Esse reconhecimento das mulheres camponesas como protagonistas dos sistemas agroalimentares locais é fundamental. As suas contribuições na conservação das sementes e suas atividades agrícolas são de maior utilidade humana, social e ambiental. Elas mantem o conhecimento das sementes, sobre a sua coleta, classificação, identificação de propriedades, armazenamento, qualidades alimentares e culinárias, e a complementação entre elas para prevenir doenças.

As protagonistas da soberania alimentar são, portanto, as mulheres camponesas, que tiveram seu enorme potencial e conhecimento da agricultura reconhecido pelas organizações de cooperação internacional na década de 1980. Mas elas estão ameaçadas pelas patentes sobre sementes nativas, que as corporações querem privatizar. As patentes dizem respeito principalmente às mulheres camponesas, que dependem delas para garantir a alimentação de suas famílias.

Para elas, a agroecologia passa de sua visão ética da justiça social e ambiental para novas relações entre gêneros, com a divisão do trabalho doméstico, da gestão da produção, sem violência, com respeito e igualdade. A autonomia e a liberdade das mulheres devem ser garantidas, com o seu direito a terra, água, sementes, e condições de comercialização.

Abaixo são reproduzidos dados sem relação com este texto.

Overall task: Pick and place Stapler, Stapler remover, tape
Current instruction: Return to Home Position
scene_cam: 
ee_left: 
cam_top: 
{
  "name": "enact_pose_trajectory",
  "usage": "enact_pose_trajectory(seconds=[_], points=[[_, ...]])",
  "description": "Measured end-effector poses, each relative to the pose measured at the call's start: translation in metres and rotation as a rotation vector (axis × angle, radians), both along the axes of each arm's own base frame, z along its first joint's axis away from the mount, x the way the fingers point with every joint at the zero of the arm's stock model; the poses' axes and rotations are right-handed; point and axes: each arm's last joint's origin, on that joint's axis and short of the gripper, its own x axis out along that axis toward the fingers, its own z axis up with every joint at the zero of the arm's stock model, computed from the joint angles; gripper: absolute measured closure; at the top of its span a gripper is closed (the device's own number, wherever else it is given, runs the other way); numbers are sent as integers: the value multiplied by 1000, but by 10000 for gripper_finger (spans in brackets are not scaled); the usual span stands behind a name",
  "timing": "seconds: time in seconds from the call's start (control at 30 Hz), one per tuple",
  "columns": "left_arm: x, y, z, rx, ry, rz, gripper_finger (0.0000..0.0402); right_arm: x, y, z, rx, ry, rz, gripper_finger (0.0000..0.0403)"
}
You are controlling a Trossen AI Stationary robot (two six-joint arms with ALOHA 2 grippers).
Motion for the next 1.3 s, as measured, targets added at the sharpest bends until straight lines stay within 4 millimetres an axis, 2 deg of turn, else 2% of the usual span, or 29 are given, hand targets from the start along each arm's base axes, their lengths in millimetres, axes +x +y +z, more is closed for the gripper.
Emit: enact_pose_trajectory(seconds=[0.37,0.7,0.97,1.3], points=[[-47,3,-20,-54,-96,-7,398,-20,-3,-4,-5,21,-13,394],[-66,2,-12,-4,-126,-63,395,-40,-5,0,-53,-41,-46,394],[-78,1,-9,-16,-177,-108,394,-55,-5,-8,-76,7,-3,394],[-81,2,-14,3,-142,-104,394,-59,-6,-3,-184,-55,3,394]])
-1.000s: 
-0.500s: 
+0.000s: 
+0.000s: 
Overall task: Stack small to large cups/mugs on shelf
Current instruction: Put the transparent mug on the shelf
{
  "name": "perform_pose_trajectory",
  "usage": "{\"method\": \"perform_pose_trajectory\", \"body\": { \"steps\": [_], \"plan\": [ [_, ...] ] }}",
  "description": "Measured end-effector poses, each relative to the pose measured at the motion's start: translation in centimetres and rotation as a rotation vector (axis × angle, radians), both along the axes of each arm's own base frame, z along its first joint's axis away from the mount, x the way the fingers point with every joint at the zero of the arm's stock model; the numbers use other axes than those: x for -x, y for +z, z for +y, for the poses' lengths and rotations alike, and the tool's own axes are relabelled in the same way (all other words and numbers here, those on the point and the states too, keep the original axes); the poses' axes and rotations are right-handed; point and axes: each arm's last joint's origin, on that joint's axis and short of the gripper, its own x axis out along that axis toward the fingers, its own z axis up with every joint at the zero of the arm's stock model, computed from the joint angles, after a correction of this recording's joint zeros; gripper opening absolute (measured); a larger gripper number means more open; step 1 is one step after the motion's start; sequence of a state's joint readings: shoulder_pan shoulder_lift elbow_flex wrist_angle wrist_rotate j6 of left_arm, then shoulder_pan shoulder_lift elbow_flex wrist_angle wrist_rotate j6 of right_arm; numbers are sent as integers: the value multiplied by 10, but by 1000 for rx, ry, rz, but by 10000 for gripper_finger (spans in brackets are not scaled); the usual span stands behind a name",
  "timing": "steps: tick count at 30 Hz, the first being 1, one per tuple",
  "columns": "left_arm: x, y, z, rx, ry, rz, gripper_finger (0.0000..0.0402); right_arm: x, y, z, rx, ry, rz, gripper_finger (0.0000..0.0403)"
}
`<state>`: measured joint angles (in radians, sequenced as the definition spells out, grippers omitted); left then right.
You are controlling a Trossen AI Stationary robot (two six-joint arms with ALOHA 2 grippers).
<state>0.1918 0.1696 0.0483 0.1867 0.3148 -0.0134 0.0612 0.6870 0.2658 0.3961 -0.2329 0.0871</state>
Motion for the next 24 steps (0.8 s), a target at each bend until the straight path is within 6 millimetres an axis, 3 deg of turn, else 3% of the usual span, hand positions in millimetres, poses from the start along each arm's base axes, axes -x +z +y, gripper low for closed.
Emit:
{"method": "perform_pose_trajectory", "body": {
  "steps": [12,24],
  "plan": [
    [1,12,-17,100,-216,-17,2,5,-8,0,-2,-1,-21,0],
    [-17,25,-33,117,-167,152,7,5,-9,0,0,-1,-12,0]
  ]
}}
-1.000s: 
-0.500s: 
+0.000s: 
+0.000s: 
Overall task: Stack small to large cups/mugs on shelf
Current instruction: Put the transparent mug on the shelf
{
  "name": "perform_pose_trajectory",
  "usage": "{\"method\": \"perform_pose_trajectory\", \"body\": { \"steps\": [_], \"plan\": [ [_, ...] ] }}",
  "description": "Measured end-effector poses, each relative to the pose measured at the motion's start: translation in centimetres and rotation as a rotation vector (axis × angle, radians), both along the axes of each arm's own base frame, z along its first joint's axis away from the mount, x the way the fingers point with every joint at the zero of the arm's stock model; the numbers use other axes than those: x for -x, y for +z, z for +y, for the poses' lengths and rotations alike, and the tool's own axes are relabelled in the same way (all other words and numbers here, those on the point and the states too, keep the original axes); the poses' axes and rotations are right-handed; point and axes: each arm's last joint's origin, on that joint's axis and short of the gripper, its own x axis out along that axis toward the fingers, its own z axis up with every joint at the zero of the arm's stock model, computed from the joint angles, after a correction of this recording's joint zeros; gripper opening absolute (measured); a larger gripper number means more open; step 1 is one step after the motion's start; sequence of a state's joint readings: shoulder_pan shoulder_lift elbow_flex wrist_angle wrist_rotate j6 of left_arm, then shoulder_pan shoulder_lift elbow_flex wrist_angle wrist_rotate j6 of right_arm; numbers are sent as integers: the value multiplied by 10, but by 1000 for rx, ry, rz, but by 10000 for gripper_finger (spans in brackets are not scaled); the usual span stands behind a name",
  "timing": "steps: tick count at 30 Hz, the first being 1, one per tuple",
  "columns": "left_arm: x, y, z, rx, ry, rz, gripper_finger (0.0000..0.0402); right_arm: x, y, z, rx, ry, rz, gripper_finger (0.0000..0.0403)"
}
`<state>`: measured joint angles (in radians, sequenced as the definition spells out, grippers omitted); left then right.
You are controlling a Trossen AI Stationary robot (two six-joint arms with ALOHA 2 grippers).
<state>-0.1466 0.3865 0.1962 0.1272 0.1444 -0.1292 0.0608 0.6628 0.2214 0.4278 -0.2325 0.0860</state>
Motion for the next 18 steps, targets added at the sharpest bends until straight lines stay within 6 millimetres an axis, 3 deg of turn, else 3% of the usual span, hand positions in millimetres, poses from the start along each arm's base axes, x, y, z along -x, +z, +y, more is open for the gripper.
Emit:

Além disso, deve ser garantido o direito da plena participação na vida social e política nas suas comunidades.

Essas questões também são destacadas como estratégia para alcançar 5 dos 17 Objetivos de Desenvolvimento Sustentável da ONU: erradicação da pobreza extrema e da fome, saúde e educação de qualidade e igualdade de gênero. Isso implica o empoderamento das mulheres que são as mais atingidas pela pobreza e pela fome, nas cidades e no campo.

As mulheres campesinas – invisivéis durante muito tempo – estao aparecendo cada vez mais, lutando pelos seus direitos e mostrando o valor do seu trabalho e seus conhecimentos. Juntos os movimentos da agroecologia, da soberanía alimentar e do feminismo serão mais fortes para avançar na construção de um mundo melhor, mais igualitário e pacífico.